*** Data for this exercise Section Begins ***
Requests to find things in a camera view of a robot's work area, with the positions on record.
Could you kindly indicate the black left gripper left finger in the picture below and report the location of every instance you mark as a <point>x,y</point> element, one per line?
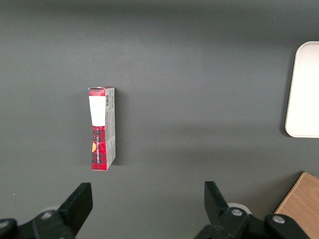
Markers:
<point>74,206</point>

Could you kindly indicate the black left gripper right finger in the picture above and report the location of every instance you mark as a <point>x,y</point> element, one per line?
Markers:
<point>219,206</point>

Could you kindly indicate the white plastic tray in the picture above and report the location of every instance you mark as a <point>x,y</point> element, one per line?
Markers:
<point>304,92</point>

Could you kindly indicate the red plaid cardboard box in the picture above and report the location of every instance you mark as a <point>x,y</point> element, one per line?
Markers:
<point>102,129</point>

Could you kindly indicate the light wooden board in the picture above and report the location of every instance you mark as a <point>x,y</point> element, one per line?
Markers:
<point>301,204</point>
*** Data for this exercise Section Ends ***
*** Data for this exercise Section Begins ***
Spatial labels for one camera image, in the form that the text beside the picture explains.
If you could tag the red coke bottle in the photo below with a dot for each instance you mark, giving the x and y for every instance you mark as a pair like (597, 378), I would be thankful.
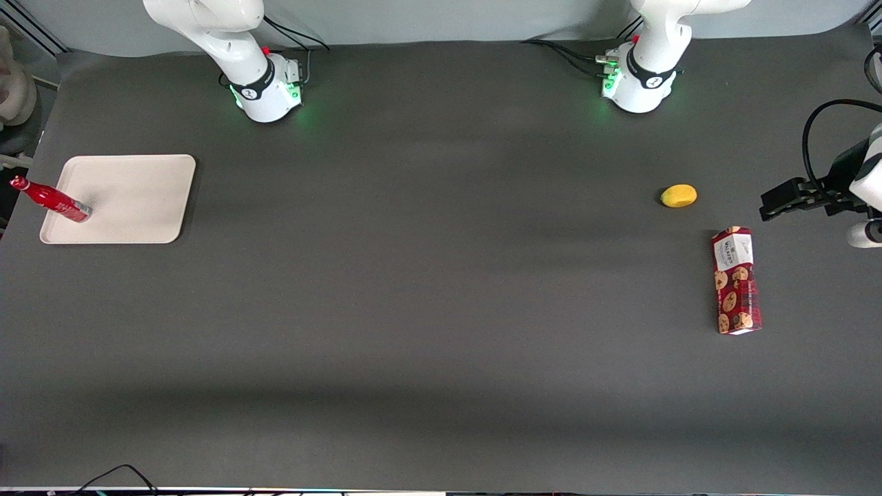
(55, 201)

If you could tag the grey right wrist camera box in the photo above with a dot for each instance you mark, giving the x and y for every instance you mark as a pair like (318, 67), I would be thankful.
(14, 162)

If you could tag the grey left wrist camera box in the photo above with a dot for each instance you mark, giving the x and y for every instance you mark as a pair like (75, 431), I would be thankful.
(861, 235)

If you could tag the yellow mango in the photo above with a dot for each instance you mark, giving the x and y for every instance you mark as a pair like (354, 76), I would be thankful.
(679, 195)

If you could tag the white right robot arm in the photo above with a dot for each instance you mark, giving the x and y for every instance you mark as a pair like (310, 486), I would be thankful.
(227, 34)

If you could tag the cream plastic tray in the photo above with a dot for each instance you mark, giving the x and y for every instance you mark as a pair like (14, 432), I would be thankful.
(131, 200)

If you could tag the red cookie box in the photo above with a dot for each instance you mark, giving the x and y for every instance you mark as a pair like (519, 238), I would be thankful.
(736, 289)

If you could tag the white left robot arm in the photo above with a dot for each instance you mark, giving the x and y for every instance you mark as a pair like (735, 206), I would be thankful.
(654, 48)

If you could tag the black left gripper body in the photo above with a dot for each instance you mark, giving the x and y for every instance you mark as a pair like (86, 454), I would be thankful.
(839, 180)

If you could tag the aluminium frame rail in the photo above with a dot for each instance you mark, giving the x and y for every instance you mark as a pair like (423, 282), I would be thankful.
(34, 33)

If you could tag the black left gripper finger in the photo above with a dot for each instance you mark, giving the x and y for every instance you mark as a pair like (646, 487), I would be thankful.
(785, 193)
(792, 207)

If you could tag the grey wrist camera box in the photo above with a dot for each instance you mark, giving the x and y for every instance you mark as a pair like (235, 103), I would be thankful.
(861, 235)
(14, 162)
*** Data for this exercise Section Ends ***
*** Data for this exercise Section Begins ***
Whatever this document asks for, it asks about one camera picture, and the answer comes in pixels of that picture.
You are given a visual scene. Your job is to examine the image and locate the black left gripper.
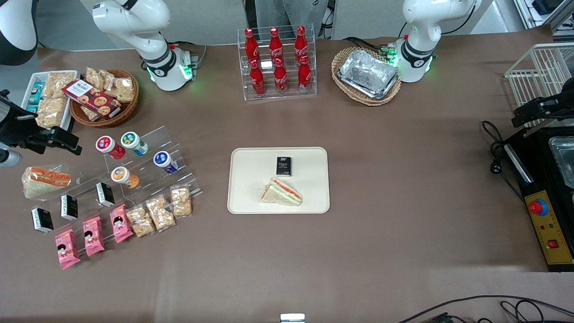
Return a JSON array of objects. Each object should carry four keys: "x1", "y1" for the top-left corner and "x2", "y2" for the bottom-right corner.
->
*** Data for this exercise Section Ends ***
Task brief |
What is needed is a copy of every line above in which "image" appears.

Reply |
Spatial labels for one camera image, in the form that the text beside the picture explains.
You are given a visual scene. Your job is to examine the image and locate the black left gripper.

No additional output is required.